Exercise details:
Your response should be the listing below, repeated exactly and in full.

(Beginning of Raw data)

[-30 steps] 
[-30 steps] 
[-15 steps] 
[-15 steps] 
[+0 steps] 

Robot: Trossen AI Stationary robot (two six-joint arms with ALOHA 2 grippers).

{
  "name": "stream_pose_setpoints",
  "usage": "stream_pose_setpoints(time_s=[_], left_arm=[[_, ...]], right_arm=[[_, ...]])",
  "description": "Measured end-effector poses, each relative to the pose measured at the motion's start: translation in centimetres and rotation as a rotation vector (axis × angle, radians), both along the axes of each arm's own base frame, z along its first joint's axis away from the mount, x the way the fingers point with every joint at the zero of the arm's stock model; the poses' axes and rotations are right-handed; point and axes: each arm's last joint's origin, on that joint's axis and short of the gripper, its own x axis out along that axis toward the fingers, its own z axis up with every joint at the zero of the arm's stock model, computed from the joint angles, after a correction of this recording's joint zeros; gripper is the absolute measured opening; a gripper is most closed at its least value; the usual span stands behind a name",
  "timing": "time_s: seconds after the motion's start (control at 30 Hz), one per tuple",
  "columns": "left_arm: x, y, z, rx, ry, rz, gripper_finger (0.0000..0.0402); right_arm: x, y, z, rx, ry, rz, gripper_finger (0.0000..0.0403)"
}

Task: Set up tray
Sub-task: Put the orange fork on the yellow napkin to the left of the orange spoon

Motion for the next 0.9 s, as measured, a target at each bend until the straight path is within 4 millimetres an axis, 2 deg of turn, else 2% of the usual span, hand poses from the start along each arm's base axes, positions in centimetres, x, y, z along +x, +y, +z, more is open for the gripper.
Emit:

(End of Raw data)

Task answer:
[-30 steps] 
[-30 steps] 
[-15 steps] 
[-15 steps] 
[+0 steps] 

Robot: Trossen AI Stationary robot (two six-joint arms with ALOHA 2 grippers).

{
  "name": "stream_pose_setpoints",
  "usage": "stream_pose_setpoints(time_s=[_], left_arm=[[_, ...]], right_arm=[[_, ...]])",
  "description": "Measured end-effector poses, each relative to the pose measured at the motion's start: translation in centimetres and rotation as a rotation vector (axis × angle, radians), both along the axes of each arm's own base frame, z along its first joint's axis away from the mount, x the way the fingers point with every joint at the zero of the arm's stock model; the poses' axes and rotations are right-handed; point and axes: each arm's last joint's origin, on that joint's axis and short of the gripper, its own x axis out along that axis toward the fingers, its own z axis up with every joint at the zero of the arm's stock model, computed from the joint angles, after a correction of this recording's joint zeros; gripper is the absolute measured opening; a gripper is most closed at its least value; the usual span stands behind a name",
  "timing": "time_s: seconds after the motion's start (control at 30 Hz), one per tuple",
  "columns": "left_arm: x, y, z, rx, ry, rz, gripper_finger (0.0000..0.0402); right_arm: x, y, z, rx, ry, rz, gripper_finger (0.0000..0.0403)"
}

Task: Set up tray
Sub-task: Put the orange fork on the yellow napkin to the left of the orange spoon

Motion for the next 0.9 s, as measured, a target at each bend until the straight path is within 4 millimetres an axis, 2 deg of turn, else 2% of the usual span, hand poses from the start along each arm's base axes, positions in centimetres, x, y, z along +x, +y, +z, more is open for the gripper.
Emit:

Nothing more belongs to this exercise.